Oddly though, while we waited I prayed constantly for our baby to be okay and I never knew about the type of problem they were going to find.

At 18 and half weeks we couldn’t wait to get to the ultrasound office. We were both anxious to know the sex of our baby. After being in that room for over an hour and the tech not saying much, she walked out saying she needed to see if they needed more pictures. They did. I began to feel uneasy.

I could see the baby on the screen and I saw the extra digits on one hand but thought I must have been seeing things. Her facial structure did not seem right either but I figured, what do I know? I’m not a radiologist. All I knew was there was my baby moving around like crazy in there. I was amazed I couldn’t feel anything. So, we left and were told to meet my doctor at his office. I was planning to go there anyhow for another reason, but it wasn’t to meet him. I held my breath all the way there and didn’t say a word to my husband. I figured if he didn’t suspect that anything was wrong then I shouldn’t worry him.

I wasn’t wrong. My doctor walked into the room and told us to sit. I hated those words. He then said they couldn’t see our baby’s stomach, that she had holoprosencephaly, a problem with her kidneys, a cleft lip and palate, and polydactyly (extra digits). The list grew later, but they could see all of this on a level one ultrasound. Amazingly though, they could not tell us the sex. We went home and sat on the couch for a week, crying and holding each other. We couldn’t believe the nightmare we had been thrown in to.

Next we went for the level two ultrasound and amniocentesis. The level two confirmed the level one and showed a few other problems. They called it Trisomy 13. It was not compatible with life. We talked to a genetics counselor who said the baby may not survive the pregnancy and if she did she probably would not survive delivery. We knew what we had to do. We loved our baby so much we couldn’t let her suffer. Now we just had to decide how. I knew I could not go through labor and delivery. I did not want to associate that with death. I also felt in my heart that it would be much quicker and less traumatic for me and the baby to have D & E. One other truth that makes me so sad is that I could not bear to see her. I have a picture of her in my mind. She is this lovely little pink soul and I couldn’t bear to see the deformed body that nature had created for her. I pray every day that she forgives me for that.

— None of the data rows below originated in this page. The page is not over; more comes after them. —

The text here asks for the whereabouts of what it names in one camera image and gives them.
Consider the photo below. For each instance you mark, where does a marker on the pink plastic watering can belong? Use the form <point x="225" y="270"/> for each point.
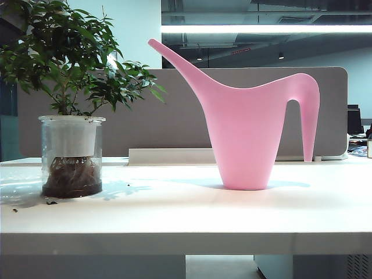
<point x="244" y="130"/>

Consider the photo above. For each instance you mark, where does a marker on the clear glass plant pot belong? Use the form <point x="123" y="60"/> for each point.
<point x="69" y="174"/>

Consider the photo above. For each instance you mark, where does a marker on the green leafy plant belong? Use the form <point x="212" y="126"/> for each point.
<point x="69" y="58"/>

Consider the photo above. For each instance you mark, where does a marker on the grey desk partition panel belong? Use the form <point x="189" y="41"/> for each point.
<point x="162" y="122"/>

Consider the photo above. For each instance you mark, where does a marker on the black ceiling spot lamp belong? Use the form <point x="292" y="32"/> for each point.
<point x="281" y="55"/>
<point x="199" y="57"/>

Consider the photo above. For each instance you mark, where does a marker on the long ceiling light strip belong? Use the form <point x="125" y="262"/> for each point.
<point x="261" y="29"/>

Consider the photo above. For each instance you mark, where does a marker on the small fallen dark leaf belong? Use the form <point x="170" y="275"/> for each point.
<point x="50" y="202"/>
<point x="14" y="209"/>

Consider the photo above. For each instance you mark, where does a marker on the black computer monitor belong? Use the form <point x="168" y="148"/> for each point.
<point x="354" y="119"/>

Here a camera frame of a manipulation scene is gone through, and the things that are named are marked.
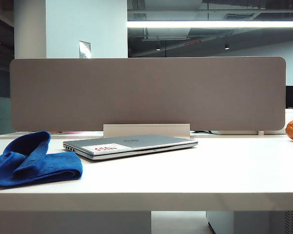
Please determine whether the white box behind divider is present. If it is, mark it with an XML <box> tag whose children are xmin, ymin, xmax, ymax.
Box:
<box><xmin>285</xmin><ymin>108</ymin><xmax>293</xmax><ymax>128</ymax></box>

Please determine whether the long ceiling light strip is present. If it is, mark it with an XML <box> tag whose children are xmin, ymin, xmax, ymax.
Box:
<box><xmin>126</xmin><ymin>20</ymin><xmax>293</xmax><ymax>28</ymax></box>

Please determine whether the poster on white pillar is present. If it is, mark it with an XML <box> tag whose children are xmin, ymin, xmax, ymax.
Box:
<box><xmin>79</xmin><ymin>40</ymin><xmax>91</xmax><ymax>59</ymax></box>

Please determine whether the white sticker with red letters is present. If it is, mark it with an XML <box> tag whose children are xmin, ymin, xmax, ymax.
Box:
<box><xmin>81</xmin><ymin>143</ymin><xmax>126</xmax><ymax>153</ymax></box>

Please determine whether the white table leg panel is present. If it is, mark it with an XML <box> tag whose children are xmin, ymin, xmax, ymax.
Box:
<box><xmin>0</xmin><ymin>211</ymin><xmax>152</xmax><ymax>234</ymax></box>

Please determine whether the blue microfiber rag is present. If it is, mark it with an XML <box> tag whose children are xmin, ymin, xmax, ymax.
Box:
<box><xmin>0</xmin><ymin>131</ymin><xmax>83</xmax><ymax>189</ymax></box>

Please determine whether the silver closed laptop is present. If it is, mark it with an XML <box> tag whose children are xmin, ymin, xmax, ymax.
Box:
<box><xmin>63</xmin><ymin>133</ymin><xmax>199</xmax><ymax>161</ymax></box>

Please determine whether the black monitor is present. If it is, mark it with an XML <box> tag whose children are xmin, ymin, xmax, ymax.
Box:
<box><xmin>286</xmin><ymin>85</ymin><xmax>293</xmax><ymax>109</ymax></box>

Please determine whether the grey fabric desk divider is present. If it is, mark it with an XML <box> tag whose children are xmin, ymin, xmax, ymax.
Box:
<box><xmin>9</xmin><ymin>56</ymin><xmax>287</xmax><ymax>132</ymax></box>

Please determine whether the pink paper sheet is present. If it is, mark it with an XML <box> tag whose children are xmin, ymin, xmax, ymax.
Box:
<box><xmin>47</xmin><ymin>131</ymin><xmax>105</xmax><ymax>135</ymax></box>

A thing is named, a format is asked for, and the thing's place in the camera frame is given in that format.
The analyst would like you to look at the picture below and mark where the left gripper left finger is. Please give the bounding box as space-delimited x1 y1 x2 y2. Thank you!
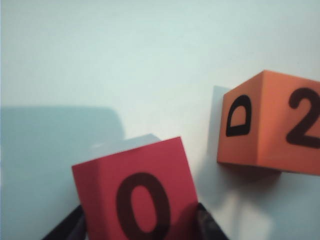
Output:
41 204 89 240

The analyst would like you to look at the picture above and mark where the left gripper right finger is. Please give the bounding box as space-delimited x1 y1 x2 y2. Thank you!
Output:
195 201 231 240

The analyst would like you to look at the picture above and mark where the red foam cube with tree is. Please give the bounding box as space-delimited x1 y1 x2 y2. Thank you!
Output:
71 136 200 240

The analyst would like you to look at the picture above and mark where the orange foam cube with Q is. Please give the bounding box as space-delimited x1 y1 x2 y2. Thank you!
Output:
216 69 320 176

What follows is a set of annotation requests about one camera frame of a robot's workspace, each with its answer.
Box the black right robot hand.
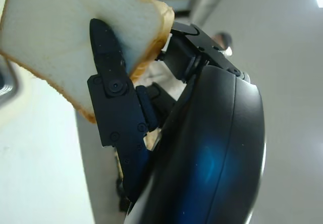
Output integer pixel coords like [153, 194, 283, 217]
[86, 18, 267, 224]

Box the slice of toast bread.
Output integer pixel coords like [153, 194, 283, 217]
[0, 0, 176, 125]

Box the white two-slot toaster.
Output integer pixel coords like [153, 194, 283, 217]
[0, 54, 97, 224]

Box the person in white top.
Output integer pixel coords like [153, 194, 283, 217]
[147, 31, 233, 103]

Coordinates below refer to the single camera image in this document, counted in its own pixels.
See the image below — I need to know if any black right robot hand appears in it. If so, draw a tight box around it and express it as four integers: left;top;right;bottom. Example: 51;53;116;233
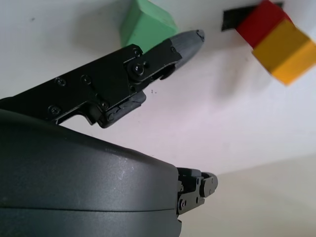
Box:
0;29;219;237

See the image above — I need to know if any red wooden block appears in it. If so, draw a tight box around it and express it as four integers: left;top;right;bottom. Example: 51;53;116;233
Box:
236;0;293;49

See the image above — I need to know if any green wooden block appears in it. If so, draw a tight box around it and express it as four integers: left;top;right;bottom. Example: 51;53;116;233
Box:
118;0;179;54

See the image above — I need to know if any black tape strip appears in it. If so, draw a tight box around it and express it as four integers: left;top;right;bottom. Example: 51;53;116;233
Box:
220;1;284;32

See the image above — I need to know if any yellow wooden block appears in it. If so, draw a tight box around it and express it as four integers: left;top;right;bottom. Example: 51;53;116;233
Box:
251;19;316;86

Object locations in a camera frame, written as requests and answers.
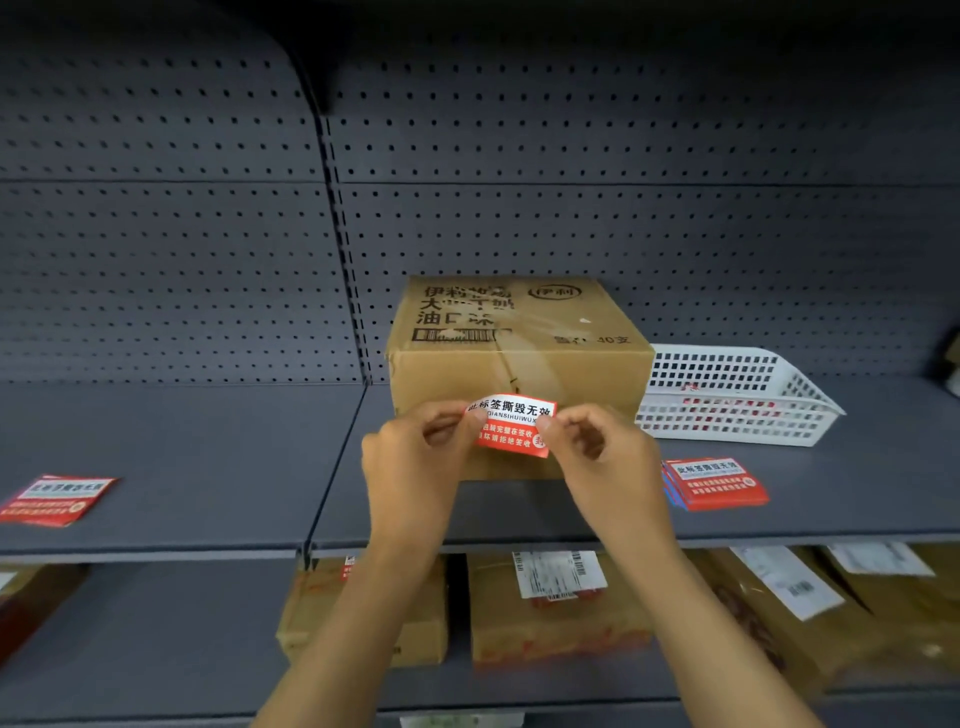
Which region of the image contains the person's left hand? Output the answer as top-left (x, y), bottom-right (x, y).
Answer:
top-left (360, 399), bottom-right (489, 554)

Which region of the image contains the person's right hand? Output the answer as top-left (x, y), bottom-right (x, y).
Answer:
top-left (534, 404), bottom-right (678, 558)

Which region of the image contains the cardboard box with shipping label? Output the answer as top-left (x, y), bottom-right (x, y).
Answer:
top-left (466, 551), bottom-right (657, 666)

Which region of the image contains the stack of red seal stickers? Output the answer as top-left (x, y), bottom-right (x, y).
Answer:
top-left (660, 457), bottom-right (771, 513)

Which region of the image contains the grey metal shelf board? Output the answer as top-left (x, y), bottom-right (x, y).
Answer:
top-left (307, 372), bottom-right (960, 561)
top-left (0, 381), bottom-right (369, 566)

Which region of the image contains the person's right forearm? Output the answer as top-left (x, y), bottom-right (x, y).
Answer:
top-left (611, 525), bottom-right (826, 728)

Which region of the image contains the white plastic mesh basket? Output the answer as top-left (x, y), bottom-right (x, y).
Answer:
top-left (634, 343), bottom-right (847, 449)

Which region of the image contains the grey pegboard back panel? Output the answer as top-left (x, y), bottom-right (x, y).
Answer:
top-left (0, 15), bottom-right (369, 387)
top-left (300, 30), bottom-right (960, 385)

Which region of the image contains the brown parcel with white label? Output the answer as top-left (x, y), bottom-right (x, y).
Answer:
top-left (817, 541), bottom-right (960, 676)
top-left (686, 546), bottom-right (886, 699)

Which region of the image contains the large printed cardboard box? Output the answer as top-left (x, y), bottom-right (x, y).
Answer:
top-left (384, 275), bottom-right (657, 482)

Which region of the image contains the small brown cardboard box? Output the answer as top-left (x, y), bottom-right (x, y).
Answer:
top-left (275, 555), bottom-right (450, 669)

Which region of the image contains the red and white seal sticker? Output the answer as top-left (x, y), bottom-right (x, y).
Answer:
top-left (466, 393), bottom-right (558, 459)

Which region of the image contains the grey lower shelf board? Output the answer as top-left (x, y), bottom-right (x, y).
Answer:
top-left (0, 558), bottom-right (960, 728)

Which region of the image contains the red sticker sheet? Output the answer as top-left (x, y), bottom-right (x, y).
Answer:
top-left (0, 474), bottom-right (121, 529)

With our decision made, we found out that our hospital would not do either procedure due to a strict Catholic owner and we were forced to go to a clinic. We were told that I would have to have laminaria inserted twice to dilate my cervix. This was painful but not as painful as knowing I was losing my daughter. On the third day we drove back to the clinic in silence. My husband had his hand on my stomach the entire time. Before I knew it I was taken in and it was done. We sent our little girl to heaven where she could be whole and free from pain and suffering. It was the hardest thing I’ve ever done. I felt so empty for the weeks to follow. I never knew how much of her I felt in me until she was gone. We named her Hailey Judith.

A week later, we had a beautiful Indian ceremony on the beach. Even though we are not Indian, we are very spiritual and this ceremony was designed to release her soul to the heavens. My wonderful grandmother performed it. It brought us some closure and my husband and I felt a sense of peace afterward.

It has now been almost two months and the days get easier. The grief comes and goes but it is no longer consuming. We plan to try again when the time is right. Hailey has made such an impact on our lives. We are different people now because of that little angel.

Thank you for touching my life Hailey. Mommy and Daddy love you more than we ever knew we could love anyone.